Walt Kelly’s Our Gang, Vol 1

Walt Kelly's <i>Our Gang</i>, Vol 1

By Walt Kelly (Fantagraphics Books)
ISBN 1-56097-753-1

The Our Gang (later to be known as the Li’l Rascals) movie shorts were one of the most popular series in American Film history. Beginning in 1922 they featured the fun and folksy humour of a bunch of “typical kids” (atypically though, there was full racial equality and mingling – but the little girls were still always smarter than the boys) having idealised adventures in a time both safer and more simple. The rotating cast of characters and slapstick shenanigans were the brainchild of film genius Hal Roach (he directed and worked with Harold Lloyd, Charley Chase and Laurel and Hardy amongst many others) and these brief cinematic paeans to a mythic childhood entered the “household name” category of popular Americana in amazingly swift order.

As times and tastes changed Roach was forced to sell up to the celluloid butcher’s shop of MGM in 1938, and the features suffered the same interference and loss of control that marred the later careers of Laurel and Hardy, the Marx Brothers and Buster Keaton.

In 1942 Dell released an Our Gang comic book that was written and drawn by Walt Kelly, who, consummate craftsman that he was, restored the wit, verve and charm of the glory days with a progression of short-comic stories that elevated the lower-class American childhood to the mythic peaks of Dorothy in Oz, or Huckleberry Finn.

Over the course of the first eight issues so lovingly reproduced in this glorious collection Kelly moved beyond the films – good and otherwise – to craft an idyllic story-scape of games and dares, excursions, adventures, get-rich-quick-schemes, battles with rival gangs and especially plucky victories over adults, mean, condescending, criminal or psychotic.
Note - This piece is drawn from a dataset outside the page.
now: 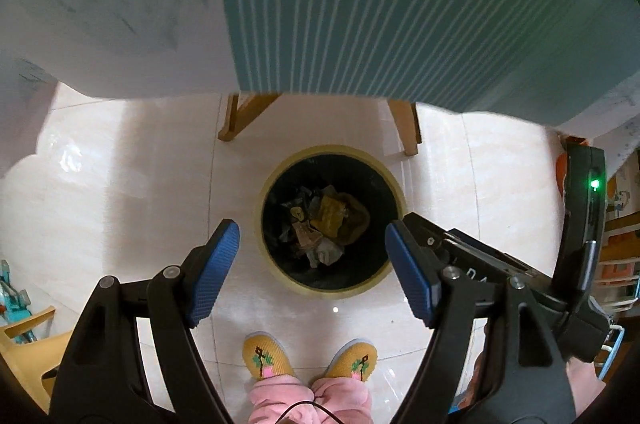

Given much leeway, Kelly eventually settled on his own cast but aficionados and purists can still thrill here with the classic cast of Mickey, Buckwheat, Happy/Spanky, Janet and Froggy.

Today’s comics have nothing like this to offer to a contemporary audience. Many readers might not even be able to appreciate the skill, narrative charm and lost innocence of this style of children’s tale. If so I genuinely pity them, because this is work with heart and soul, drawn by one of the greatest exponents of graphic narrative America has ever produced. I hope their loss is not yours.

© 2006 Fantagraphics Books. All Rights Reserved.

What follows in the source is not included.